Özellikle 3 ile 8 yaş arasında kıskançlık daha yoğun yaşanır.
Çünkü bu dönemde mantık kavramıyla
değil daha çok duygu yönlendirmeleriyle yaşamı analiz ederler. Burada verilen
bilgiler kıskançlığı yok etmek değil kıskançlık duygusunu uygun şekilde
yönetebilme konusunda çocuğunuza yardımcı olmanız içindir.
Ebeveynler olarak aşağıdaki süreçlere dikkat ettiğimizde aile sisteminiz içerisinde yaşanan durumu baş
edilebilir seviyeye getirmiş
olursunuz.
1.
“Sen büyüksün, söz dinlemelisin” diyerek çocuktan
yaşının üzerinde olgunluk bekleyip hala çocuk olduğu unutulmamalıdır.
2.
Anne ve babalar mümkün olduğunca çocuklara eşit değil
ancak; adil davranmaları gerekmektedir. Çocuklar arasında adil davranmaya önem
gösterilmesi gerekmektedir. Annenin, bebeğe neden fazla zaman geçirdiğini,
çocukla yaşına uygun bir şekilde anlatarak açıklanması gerekmektedir.
3.
Yeni bebek uykudayken de uyanıkken de diğer çocuğunuzla
oyunlar oynayın. Bu oyunlar, çocuğunuzda; bebek olsa da olmasa da anne ve
babasının kendisiyle ilgilendiği kanaatini oluşturacak. Böylece çocuğun gözünde
bebeğin varlığı tehdit olmaktan çıkıp normalleşecek.
4.
Şaka yaparak kıskançlığını tetiklemeyin. Çocuğun
tepkisini ölçmek için aileler arasında şakalar yapılabiliyor. Çocuk, olayın
gerçekliğini tam kavrayamadığı için sizin söyleminizdeki amacı net algılayamaz.

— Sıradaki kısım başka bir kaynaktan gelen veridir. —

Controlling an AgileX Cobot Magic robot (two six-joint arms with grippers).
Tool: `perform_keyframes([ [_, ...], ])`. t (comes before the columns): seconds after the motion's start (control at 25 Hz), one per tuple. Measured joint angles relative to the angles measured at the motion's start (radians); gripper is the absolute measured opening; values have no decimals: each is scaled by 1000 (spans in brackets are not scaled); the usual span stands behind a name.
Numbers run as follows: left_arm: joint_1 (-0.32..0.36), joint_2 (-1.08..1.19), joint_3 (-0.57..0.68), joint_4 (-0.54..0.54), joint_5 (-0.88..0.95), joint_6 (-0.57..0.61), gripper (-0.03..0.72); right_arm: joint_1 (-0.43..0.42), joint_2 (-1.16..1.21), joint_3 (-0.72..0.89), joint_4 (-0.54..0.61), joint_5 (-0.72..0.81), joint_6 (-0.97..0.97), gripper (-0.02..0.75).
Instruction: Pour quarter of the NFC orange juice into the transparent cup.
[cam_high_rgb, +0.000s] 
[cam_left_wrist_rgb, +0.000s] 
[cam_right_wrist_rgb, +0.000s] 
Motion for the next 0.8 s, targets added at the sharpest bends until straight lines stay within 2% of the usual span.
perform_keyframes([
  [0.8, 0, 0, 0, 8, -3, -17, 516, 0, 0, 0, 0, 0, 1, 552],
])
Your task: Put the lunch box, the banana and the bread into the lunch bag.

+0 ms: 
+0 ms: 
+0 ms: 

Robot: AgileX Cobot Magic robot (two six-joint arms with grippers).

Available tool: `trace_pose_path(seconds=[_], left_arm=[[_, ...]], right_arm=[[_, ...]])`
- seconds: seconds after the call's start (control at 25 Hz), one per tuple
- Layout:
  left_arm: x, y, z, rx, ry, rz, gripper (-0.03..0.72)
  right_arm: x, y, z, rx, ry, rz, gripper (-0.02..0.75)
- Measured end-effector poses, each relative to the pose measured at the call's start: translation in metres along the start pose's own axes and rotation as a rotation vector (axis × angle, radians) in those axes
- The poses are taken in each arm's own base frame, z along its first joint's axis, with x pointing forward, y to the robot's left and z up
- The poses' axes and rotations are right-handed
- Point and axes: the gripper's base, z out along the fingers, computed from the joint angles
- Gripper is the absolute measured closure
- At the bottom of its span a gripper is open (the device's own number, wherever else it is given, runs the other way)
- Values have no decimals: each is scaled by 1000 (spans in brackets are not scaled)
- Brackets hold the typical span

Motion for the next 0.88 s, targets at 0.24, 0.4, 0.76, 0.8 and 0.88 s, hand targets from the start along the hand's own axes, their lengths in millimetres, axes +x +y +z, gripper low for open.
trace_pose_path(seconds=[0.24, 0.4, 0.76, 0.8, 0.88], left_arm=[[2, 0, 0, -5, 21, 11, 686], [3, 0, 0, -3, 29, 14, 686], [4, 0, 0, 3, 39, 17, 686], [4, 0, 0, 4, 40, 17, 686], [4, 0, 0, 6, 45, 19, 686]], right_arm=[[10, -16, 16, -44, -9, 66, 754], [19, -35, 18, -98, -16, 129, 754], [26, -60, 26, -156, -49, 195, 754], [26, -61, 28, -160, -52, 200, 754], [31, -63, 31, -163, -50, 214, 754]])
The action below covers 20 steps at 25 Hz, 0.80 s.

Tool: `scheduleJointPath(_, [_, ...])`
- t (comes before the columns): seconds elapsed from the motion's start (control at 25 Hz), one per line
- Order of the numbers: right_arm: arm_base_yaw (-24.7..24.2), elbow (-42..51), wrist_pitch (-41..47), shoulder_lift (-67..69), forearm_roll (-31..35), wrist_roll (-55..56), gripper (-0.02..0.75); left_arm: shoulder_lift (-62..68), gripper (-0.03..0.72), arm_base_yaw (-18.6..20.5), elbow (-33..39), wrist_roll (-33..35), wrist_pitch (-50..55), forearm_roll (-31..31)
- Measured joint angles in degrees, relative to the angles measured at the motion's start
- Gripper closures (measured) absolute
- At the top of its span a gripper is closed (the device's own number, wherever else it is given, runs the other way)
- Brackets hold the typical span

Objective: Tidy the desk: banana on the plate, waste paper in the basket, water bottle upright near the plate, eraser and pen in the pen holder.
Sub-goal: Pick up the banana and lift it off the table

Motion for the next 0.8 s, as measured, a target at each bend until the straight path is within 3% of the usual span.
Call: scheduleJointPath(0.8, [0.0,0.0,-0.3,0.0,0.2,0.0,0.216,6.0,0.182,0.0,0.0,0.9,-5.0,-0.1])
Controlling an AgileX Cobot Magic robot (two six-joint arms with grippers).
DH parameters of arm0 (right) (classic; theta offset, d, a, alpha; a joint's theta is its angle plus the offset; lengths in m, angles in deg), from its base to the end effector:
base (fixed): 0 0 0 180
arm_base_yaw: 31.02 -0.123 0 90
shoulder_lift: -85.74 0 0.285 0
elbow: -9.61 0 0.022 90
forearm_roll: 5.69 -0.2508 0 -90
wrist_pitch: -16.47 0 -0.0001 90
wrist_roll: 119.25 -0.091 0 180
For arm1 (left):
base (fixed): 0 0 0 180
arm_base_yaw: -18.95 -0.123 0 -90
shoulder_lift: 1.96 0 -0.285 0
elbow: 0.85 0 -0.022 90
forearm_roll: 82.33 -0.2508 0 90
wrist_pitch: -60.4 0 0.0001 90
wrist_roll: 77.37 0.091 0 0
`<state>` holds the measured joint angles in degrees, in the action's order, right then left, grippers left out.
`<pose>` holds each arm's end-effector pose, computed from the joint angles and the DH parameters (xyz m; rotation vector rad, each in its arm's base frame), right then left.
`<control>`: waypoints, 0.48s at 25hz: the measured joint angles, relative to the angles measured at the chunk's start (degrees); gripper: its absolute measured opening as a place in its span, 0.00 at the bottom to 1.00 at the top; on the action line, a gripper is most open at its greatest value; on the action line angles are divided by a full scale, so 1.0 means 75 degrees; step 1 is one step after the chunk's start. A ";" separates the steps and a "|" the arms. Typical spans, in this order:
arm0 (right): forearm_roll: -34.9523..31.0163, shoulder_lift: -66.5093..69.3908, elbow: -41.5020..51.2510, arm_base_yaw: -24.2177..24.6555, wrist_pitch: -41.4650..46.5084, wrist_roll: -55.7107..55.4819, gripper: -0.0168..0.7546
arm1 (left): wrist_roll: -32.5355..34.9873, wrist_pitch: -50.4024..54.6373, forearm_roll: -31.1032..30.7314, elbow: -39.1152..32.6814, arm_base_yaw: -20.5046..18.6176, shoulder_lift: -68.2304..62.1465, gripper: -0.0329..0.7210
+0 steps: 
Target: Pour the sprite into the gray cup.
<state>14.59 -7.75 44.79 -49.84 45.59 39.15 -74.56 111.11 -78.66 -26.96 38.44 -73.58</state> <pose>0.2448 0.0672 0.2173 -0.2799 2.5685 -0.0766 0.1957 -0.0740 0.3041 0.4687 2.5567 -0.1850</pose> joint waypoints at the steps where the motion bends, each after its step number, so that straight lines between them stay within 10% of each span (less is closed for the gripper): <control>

Dolayısıyla bu şakalar çocuğun kıskançlık duygusunu tetikler. “Bence kardeşin
daha akıllı.” , “Annen kardeşini daha çok seviyor.” gibi şakalar kesinlikle
yapılmamalıdır. Bu durum çocukta “Evet, gerçekten onu daha çok seviyorlar.”
kanaatini pekiştirir.
5.
Zamanınızı iyi ayarlayın. Bir çocuk için sevgi,
kendisine harcanan zamanla doğru orantılıdır. Çocuğunuzla kitap okumak, yemek
yemek, oyun oynamak ve onun sorularını cevaplamak için ne kadar zaman
harcadığınızı düşünün. Harcanan zamanın ve gösterilen sevginin büyüklüğü ile
kıskançlık duygusu ters orantılıdır. Aranızdaki bağı güçlendirmek için
çocuklarınızın her biriyle, yalnızca ikinizin yer alacağı oyun zamanları
belirleyin. Böylece çocuklarınızın her biri, kendini önemli ve özel
hissedecektir. Ayrıca gün içinde onu ne kadar çok sevdiğinizi sık sık tekrar
edin.
6.
Farklı yaşlardaki çocukların anlayış farkının çok
olduğunu unutmayın. 4 yaşındaki bir çocuk ile 5 yaşındaki bir çocuğun
ihtiyaçları ve çözümleri farklıdır. Onlara aynı çözüm yöntemi ve iletişim
tarzıyla yaklaşmamamız gerekiyor.
7. Çocuğunuzu kardeşiyle ya da diğer çocuklarla kıyaslamayın.
8.
Çocuğunuza, “Keşke ablan gibi cömert olsan.” ya da
“Neden kardeşin gibi rahat duramıyorsun?” gibi cümleler kurmayın. Bu cümleler
çocuğunuzda, “Anne ve babamın istediği gibi biri olamayacağım.” kanaati
oluşturur. Bu söylemler kıskançlık duygusunu tetikler.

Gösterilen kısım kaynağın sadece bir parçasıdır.